Понятно, что эти воспоминания - не о второстепенном. Но точно так же не второстепенно и то, что Ирина Антоновна запомнила, например, о музыке к фильму «Гамлет»:
«Григорий Козинцев был замечателен тем, что единственный среди всех режиссеров имел список эпизодов — что ему нужно, что он хочет и какой длительности. Мы были на фестивале в Горьком, возвращались после завтрака в номер, Дмитрий Дмитриевич брал этот список и говорил: “Прочти, что там следующее?” Я говорила: “Первое сумасшествие Офелии”. Он садился и моментально писал первое сумасшествие Офелии. “Что там дальше?” Я читала: “Второе сумасшествие Офелии”. Он писал второе сумасшествие Офелии. Человек ждал эти ноты, увозил в Ленинград, и их там начинали исполнять».
Не было мелочей ни в чем, происходившем с Шостаковичем и вокруг него. И, ничего не декларируя, Ирина Антоновна рассказывает об их общей жизни с пониманием этого.
Ее собственный образ предстает в книге «Двое» таким цельным, какого трудно было ожидать даже от самого длинного монолога. Но и любой, самый короткий фрагмент этого монолога сохраняет ту же цельность ее личности. Она - как просветленная оптика, наведенная на Шостаковича. И в фильме, и в книге Елены Якович это ее качество предстает во всей силе.

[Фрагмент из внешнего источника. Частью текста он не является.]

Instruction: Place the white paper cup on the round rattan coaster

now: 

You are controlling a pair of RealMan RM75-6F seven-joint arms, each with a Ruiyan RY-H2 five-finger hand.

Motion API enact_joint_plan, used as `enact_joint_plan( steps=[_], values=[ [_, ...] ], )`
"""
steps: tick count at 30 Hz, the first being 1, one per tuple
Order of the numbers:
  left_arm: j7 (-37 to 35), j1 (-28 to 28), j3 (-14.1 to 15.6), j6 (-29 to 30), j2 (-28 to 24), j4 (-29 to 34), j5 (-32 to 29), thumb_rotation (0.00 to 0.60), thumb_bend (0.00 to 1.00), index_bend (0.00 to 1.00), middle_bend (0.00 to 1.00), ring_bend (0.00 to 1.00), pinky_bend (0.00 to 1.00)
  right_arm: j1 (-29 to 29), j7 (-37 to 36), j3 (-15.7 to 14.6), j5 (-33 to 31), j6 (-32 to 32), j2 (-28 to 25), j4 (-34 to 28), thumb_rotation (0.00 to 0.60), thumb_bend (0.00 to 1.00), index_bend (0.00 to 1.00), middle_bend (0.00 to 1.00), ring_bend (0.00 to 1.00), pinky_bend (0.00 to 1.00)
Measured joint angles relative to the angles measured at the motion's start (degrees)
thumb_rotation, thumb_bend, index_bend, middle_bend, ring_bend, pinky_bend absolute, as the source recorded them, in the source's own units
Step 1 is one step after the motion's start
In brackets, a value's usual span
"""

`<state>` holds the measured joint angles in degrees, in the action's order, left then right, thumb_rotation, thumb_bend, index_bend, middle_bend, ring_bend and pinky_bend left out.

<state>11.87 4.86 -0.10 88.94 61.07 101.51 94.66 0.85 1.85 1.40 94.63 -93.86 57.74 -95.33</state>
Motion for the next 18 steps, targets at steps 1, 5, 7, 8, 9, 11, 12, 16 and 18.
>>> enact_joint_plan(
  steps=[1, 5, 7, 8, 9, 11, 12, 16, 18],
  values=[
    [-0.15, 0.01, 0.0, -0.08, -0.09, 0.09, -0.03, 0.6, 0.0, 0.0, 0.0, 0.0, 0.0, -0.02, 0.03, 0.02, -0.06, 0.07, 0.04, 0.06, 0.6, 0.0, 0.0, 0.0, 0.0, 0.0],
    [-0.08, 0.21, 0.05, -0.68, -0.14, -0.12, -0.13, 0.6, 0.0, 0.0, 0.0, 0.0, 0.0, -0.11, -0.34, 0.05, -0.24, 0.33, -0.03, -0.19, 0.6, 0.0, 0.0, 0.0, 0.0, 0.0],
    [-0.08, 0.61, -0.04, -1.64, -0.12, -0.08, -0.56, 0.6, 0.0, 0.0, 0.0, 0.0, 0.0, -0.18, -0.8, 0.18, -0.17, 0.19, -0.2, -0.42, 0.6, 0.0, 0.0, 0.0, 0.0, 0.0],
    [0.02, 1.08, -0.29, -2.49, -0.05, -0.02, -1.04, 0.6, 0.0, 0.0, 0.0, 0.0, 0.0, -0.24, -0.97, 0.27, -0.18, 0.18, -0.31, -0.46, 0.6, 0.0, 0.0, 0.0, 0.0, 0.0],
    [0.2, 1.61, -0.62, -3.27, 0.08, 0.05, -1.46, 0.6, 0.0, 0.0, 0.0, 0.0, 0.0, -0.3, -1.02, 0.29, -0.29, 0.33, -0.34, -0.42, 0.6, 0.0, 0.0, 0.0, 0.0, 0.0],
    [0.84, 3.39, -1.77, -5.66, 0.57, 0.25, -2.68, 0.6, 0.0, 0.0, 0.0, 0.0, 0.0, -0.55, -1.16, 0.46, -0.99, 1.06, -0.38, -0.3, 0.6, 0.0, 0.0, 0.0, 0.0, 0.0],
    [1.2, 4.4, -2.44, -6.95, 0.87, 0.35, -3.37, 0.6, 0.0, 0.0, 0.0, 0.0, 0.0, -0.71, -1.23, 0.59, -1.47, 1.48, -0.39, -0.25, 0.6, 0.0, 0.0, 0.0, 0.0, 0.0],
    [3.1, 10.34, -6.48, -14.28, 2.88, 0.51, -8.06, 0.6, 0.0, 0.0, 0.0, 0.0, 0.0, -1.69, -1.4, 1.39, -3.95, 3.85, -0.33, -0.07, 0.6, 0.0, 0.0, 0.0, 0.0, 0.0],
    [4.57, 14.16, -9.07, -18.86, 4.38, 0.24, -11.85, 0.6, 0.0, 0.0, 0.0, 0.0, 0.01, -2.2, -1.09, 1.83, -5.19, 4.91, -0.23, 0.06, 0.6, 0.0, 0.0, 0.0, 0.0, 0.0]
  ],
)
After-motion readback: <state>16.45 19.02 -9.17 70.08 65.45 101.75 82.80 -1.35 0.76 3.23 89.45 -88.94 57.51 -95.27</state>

О том, какой трагедией стала его смерть, Ирина Антоновна не говорит. Но можно понять, что ее спасло от отчаяния: то, что она поняла, что должна разобрать его ноты и письма, а главное, издать все его сочинения и сделать по ним оркестровые материалы, чтобы их можно было играть. Для этого она создала издательство «Дмитрий Шостакович», которое существует и сейчас.
«Это была счастливая находка».
Ирине Антоновне не просто рассказывать о том, как Шостакович, уже тяжело больной, писал «Сюиты на стихи Микеланджело» и какой ужас вызвало у нее посвящение ей музыки к сонету «Бессмертие»: «Здесь рок послал безвременный мне сон, / Но я не мертв, хоть и опущен в землю: / Я жив в тебе, чьим сетованьям внемлю…».
Смерть его действительно была безвременной. И он, вечно живой в своей гениальной музыке, действительно жив и в тихом голосе его жены, в точности ее рассказа об их жизни.